Ethical Guidebook

A discussion of the difference between our personal values and our public ethics, how mature citizens can support both, and why our love for public ethics must trump our love for personal and group values when they conflict in the public space. Ethics offers a guidebook for evaluating public issues and finding multilateral solutions to endless cycles of values centric conflicts and unilateral violence.

Tuesday, November 28, 2006

Clubhouse Democracy is not Democracy

Looking at conflicts from the middle East to Ireland to South Africa, a pattern emerges.

The common denominator of successful solutions like Ireland and South Africa are Democratic Institutions that assure Equal Participation based on Ethical Principles that go beyond the exclusionary values of closed groups.

The common denominator of failures and conflicts is Clubhouse Democracy that excludes some groups from equal voting rights and denies them civic and legal assurances of the level playing field required to assure opportunities for a free social life, pursuit of individual and group values, and economic opportunity.

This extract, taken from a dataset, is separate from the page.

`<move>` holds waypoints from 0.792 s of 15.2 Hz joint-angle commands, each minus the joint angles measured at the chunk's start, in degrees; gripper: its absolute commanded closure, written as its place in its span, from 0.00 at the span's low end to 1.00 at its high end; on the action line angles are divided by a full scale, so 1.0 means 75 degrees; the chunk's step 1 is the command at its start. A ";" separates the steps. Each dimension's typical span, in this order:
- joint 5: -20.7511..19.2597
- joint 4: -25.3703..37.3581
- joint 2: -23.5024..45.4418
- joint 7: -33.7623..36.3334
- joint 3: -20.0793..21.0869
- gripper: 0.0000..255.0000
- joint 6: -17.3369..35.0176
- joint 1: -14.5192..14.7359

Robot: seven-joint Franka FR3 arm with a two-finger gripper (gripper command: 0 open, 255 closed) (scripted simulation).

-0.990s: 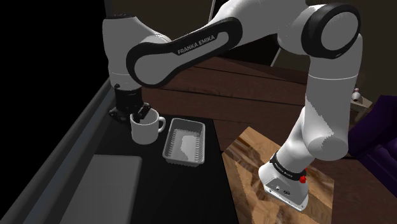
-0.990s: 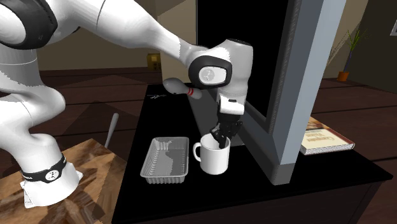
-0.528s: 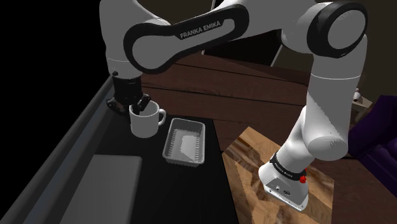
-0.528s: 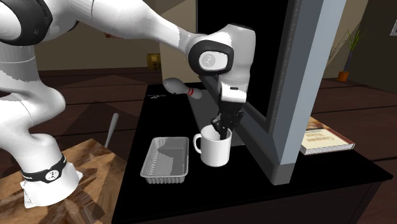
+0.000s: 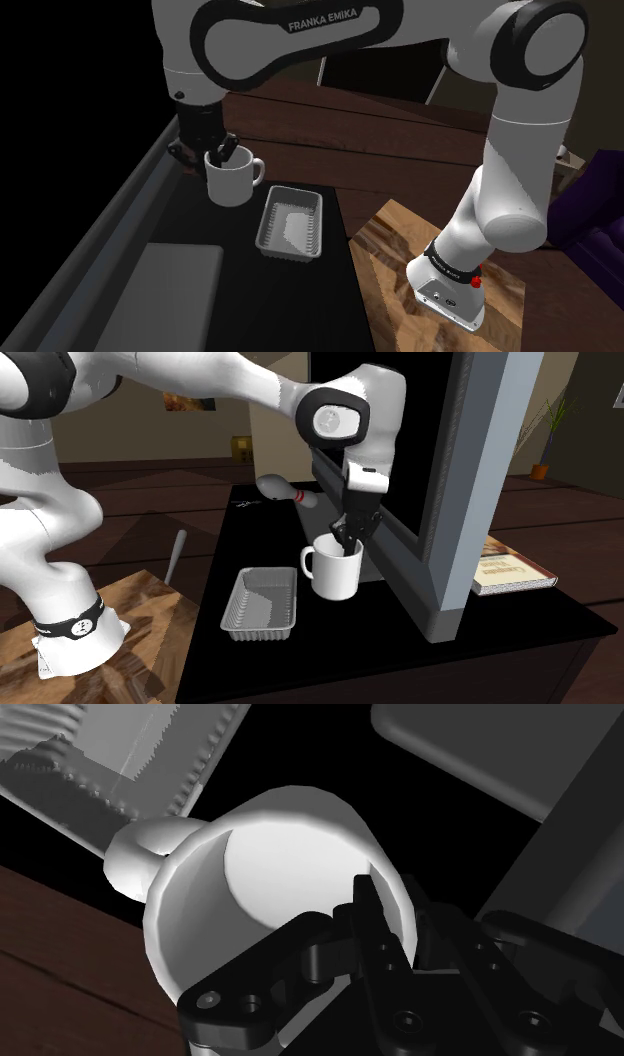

Areas in conflict will remain so until they are willing to make a serious effort to implement True Democracies rather than just Clubhouse Democracies limited to those who share exclusionary values, ethnicity, religion, or heritage. The historically successful solutions share a history of input by charismatic leaders who emphasize Ethics above personal and group values, and multilateral arbitration that emphasizes diplomacy over force, not unilaterally imposed military solutions.